А мы были его подданными, молодыми псами науки, мир лежал у наших ног, и я вспоминал старый роман, где один старик жаловался в пространство: где, дескать, вам понять, как неделями, месяцами с отчаянием бьешься в глухую стену, исписываешь горы бумаги, исхаживаешь десятки километров по кабинету или по пустыне, и кажется, что решения нет и что ты безмозглый слепой червяк, и ты уже не веришь, что так было неоднократно, а потом наступает этот чудесный миг, когда открываешь наконец калитку — и еще одна глухая стена позади, и ты снова Бог, и вселенная снова у тебя на ладони… Впрочем, нет, тот старик, кажется, жаловался на женщину, что ещё хуже.
Жизнь нас пообломала и многому научила.
Оказалось, что исхаживать десятки километров по пустыне вовсе не нужно, оказалось, что наука вовсе не такая, как мы думали, и бюрократы равномерно распределены по земному шару, оказалось, что это дело теперь во многом коллективное, и целые коллективы радостно бьются в глухую стену годами и празднуют юбилеи этого занятия на корпоративных праздниках, а биться с советскими чинушами ничуть не сложнее, чем с хмурыми западными грантодателями.
Но тогда мы были «группой разработчиков нейронного ускорителя» с оригинальной идеей, не обременённые семьями… Нет, у Портоса была какая-то стремительно развалившаяся семья, но подробностей я и тогда не помнил.
Мы были группой де Тревиля.
Так нас звали на факультете вполне в открытую, некоторые с завистью, а прочие с восхищением.
Девчонки так и таяли — ещё бы, мы копались в самом сокровенном — в человеческом мозгу, обещая сделать всех умнее (так они это понимали).
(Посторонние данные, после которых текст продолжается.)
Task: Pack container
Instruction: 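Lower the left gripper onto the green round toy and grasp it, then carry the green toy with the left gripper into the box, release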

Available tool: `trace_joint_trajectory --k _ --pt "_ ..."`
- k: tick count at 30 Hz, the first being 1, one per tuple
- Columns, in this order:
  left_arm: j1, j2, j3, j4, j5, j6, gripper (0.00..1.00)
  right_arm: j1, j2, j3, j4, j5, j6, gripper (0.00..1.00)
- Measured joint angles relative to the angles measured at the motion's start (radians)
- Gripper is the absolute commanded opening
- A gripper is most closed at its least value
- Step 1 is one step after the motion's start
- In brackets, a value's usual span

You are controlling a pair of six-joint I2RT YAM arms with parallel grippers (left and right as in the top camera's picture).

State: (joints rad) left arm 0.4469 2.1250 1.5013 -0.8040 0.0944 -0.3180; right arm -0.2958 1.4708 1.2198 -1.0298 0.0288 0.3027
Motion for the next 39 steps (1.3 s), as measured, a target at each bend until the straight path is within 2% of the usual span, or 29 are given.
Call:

Самые красивые были на географическом факультете, самыми статными были биологини, филологини были утончёнными и в моду входила возвращённая литература, и одна третьекурсница как-то пересказала мне ночью всего «Доктора Живаго», не переставая заниматься… Впрочем, я увлёкся.
Моё прозвище было вполне заслуженным, хотя с тех пор я потерял на него право.
А теперь Маракин умер.
Я слышал, что он долго и тяжело болел, редко появляясь на кафедре. Были какие-то аспиранты, звёзд с неба в общем-то не хватавшие, его имя периодически выкидывали мне на экран поисковые машины — неизменно вторым или третьим в списке авторов. Маракин никогда не ставил себя первым в совместных работах.
Кажется, он так и не нашёл нам замены, и дело было не только в том, что рынок зачистил советскую науку, как звено вертолётов — афганскую деревню. Причины были куда более грустными — в несколько приёмов жизнь доказала несостоятельность Главной Идеи. То есть Маракин сделал многое на подходах, и мы сделали многое, но идея ускорителя, то есть встроенного, вернее выращенного внутри человека компьютера оказалась несостоятельной. Это было подобно странным экспериментам тридцатых, когда военные пытались скрестить танк с самолётом. Тогда приделывали к танкетке крылья, и пытались учить её летать.
Даже что-то выходило, но оказалось, что проще и дешевле возить технику внутри самолёта.
Так и здесь — компьютер оказался сам по себе, а человек сам по себе.
Мы жили в условиях компьютерного дефицита, так и шутили «персональный компьютер общего пользования» — потому что на слабенькие «эйтишки» записывались в очередь: молодые — в ночь, а уж всякие кандидаты — в удобное дневное время. А сейчас в кармане любого гопника лежит компьютер куда мощнее той бортовой машины, что осуществляла посадку на Луну.
И вот Маракин сломался — этого уже, слава богу, я не видел, а знал с чужих слов.
Он не начал пить (есть такой особый род профессорского пьянства, внешне респектабельного, но выедающего душу), так вот, оно его миновало. Но он как-то выгорел изнутри.
Это был старый стиль учёного шестидесятых годов — альпинизм и горные лыжи, отличный английский язык, автомобиль в те годы, когда автомобиль был роскошью, а не средством передвижения — все глухие стены сломаны и вселенная у тебя на ладони… И после своего поражения с привычным блеском он читал лекции, даже куда-то ездил. Приглашений было много, хотя над ним уже горел серый нимб основоположника красивой, но неудачной теории.